Легион "Кондор" представлял собой основную часть всего воздушного флота, его дополняли соединения сухопутных и танковых войск. Началась непрерывная переброска военных материалов и боеприпасов. Общая стоимость германской военной помощи Франко составила более 1,5 млрд марок, которые в бюджете вермахта были отнесены за счет испанского долга. Личный состав задействованных в Испании частей люфтваффе в ходе военных действий многократно заменялся. Это помогало германским летчикам приобрести боевой опыт и использовать его в своих частях на родине. Это казалось тем более важным, что в боях в испанском небе участвовали добровольческие советские части.
В начале сентября 1936 г. мне довелось вторично побывать на имперском партийном съезде НСДАП. На сей раз я впервые присутствовал на нем в качестве официального гостя вместе с женой.
На зиму 1936/37 г. Бломберг назначил военную игру вермахта.

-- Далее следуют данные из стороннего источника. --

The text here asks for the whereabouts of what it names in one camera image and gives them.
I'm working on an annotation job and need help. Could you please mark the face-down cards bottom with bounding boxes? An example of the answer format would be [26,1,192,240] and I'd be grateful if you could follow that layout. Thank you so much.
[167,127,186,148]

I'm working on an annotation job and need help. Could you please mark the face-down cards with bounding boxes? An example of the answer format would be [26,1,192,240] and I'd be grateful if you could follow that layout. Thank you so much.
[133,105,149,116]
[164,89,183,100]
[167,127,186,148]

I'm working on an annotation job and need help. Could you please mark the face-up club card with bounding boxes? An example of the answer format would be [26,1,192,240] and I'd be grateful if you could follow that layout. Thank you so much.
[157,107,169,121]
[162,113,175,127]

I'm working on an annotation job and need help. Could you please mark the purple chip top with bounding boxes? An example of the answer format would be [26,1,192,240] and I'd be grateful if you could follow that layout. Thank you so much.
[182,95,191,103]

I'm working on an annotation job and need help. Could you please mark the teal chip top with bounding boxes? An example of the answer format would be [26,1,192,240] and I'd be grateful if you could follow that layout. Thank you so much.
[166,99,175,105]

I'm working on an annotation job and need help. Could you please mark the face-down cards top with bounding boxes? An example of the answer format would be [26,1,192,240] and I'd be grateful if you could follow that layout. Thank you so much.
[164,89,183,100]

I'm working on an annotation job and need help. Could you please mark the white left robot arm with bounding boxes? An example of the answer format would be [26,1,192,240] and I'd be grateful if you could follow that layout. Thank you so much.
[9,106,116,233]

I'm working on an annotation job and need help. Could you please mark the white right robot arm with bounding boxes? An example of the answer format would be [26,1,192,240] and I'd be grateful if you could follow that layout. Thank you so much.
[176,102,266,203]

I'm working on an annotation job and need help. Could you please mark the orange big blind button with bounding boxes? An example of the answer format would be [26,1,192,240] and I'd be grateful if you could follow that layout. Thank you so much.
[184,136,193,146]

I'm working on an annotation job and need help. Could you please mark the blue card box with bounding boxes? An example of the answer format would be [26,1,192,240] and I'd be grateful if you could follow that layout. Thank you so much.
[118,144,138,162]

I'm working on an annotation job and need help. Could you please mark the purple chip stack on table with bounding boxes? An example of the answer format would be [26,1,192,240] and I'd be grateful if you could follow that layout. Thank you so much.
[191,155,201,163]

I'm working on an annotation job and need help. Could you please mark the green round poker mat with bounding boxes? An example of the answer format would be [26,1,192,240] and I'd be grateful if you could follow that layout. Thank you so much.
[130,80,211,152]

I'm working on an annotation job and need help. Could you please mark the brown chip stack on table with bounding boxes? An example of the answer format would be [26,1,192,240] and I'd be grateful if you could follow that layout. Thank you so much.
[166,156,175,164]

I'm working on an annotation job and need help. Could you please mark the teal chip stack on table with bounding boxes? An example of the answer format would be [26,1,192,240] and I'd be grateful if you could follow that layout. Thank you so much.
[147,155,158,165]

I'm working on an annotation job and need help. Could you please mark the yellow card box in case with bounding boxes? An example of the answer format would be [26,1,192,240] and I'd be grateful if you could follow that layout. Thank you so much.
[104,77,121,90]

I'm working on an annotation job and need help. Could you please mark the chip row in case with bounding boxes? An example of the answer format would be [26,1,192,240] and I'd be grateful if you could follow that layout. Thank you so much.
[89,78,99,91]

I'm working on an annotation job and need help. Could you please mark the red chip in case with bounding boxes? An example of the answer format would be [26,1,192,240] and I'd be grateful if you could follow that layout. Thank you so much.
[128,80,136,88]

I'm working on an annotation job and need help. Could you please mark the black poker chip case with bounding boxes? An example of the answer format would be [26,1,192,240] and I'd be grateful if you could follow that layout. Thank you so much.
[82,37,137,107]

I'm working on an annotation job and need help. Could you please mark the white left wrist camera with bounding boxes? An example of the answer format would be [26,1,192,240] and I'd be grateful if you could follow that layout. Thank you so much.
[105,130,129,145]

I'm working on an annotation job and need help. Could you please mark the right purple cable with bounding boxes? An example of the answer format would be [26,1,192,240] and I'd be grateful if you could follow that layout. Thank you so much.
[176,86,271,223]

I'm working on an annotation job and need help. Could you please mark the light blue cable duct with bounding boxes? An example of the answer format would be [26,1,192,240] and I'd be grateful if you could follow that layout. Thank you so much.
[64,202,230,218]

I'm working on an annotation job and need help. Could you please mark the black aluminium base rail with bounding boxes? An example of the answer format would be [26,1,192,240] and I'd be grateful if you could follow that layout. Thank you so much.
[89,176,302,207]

Она предназначалась для обучения руководству вооруженными силами в войне путем практического опробования ролей и должна была оргаиизациошю решить те проблемы, которые являлись скрытым камнем преткновения в отношениях между нами и генеральным штабом сухопутных войск. Генерал Йодль как начальник отдела обороны страны (L) возглавлял руководящий штаб в тесном контакте со мной. Не только Бломберг, но и мы оба желали внести ясность в противостоящие взгляды, вполне сознавая притом, что можем обжечь руки, хватаясь за горячее железо, и получить от генштаба отнюдь нс благодарность, а ненависть. Особенно я, поскольку, будучи ответственным начальником, фокусировал на себе всю его враждебность как зачинщик этого дерзкого покушения на традиции.
Итоги военной игры, которые Бломберг доложил Гитлеру в присутствии генералов и адмиралов вермахта, я обобщил в памятной записке, находящейся сейчас в распоряжении моего защитника.
Эффект всего произошедшего был потрясающий - грандиозное возмущение генерального штаба сухопутных войск! Еще бы - кошку выпустили из мешка! Когда Гитлер в сопровождении Браухича покинул зал, Фрич чуть ли не с кулаками набросился на меня: подобные мысли о роли генштаба недопустимы! Пожалуй, то был единственный случай, когда он в приступе негодования излил на меня свое постоянное недовольство. В дальнейшем же мы никогда не заговаривали об этом инциденте. То, что "министр сухопутных войск" притязал на руководство, в глазах генерального штаба являлось просто нонсенсом: он этого не признавал да и слышать не желал ни о чем подобном. Я был слишком честен, наивен и объективен, чтобы осознать: своим казавшимся мне само собою разумеющимся решением данного вопроса я наживаю себе множество врагов и навешиваю себе на шею массу трудностей. <...> Все это резко подорвало мои прежде дружеские отношения с Беком.
Ничего не могли изменить здесь и мои дальнейшие усилия, направленные на то, чтобы перед принятием каких-либо распоряжений и приказов от имени Бломберга предварительно (зачастую в ходе многочасовых обсуждений) добиваться от министра соответствующих санкций, а также учета высказанных замечаний. Так произошло, к примеру, с проектом первой директивы о сосредоточении войск, изданной Бломбергом в окончательном варианте летом [ 19]37 г. <...> Замечания Бломберга носили скорее формальный характер, но отражали скрытое раздражение тем, что кто-то пытается давать армии какие-то указания.
Когда же Бломберг сказал мне, что генеральный штаб никоим образом не примет никаких подготовительных мер указанного в директиве характера, которые по настоянию Гитлера (несомненно, в результате оценки последним политического и военно-стратегического положения) он хотел потребовать, я самолично заменил слово "подготовить" на "продумать". То был весьма жалкий компромисс, который Бломберг при проведении данной директивы в жизнь явно проигнорировал. Йодль и его 1а (начальник оперативного отдела. - Прим, пер.) Цейтцлер тогда открыто возмущались моей "капитуляцией" перед Беком.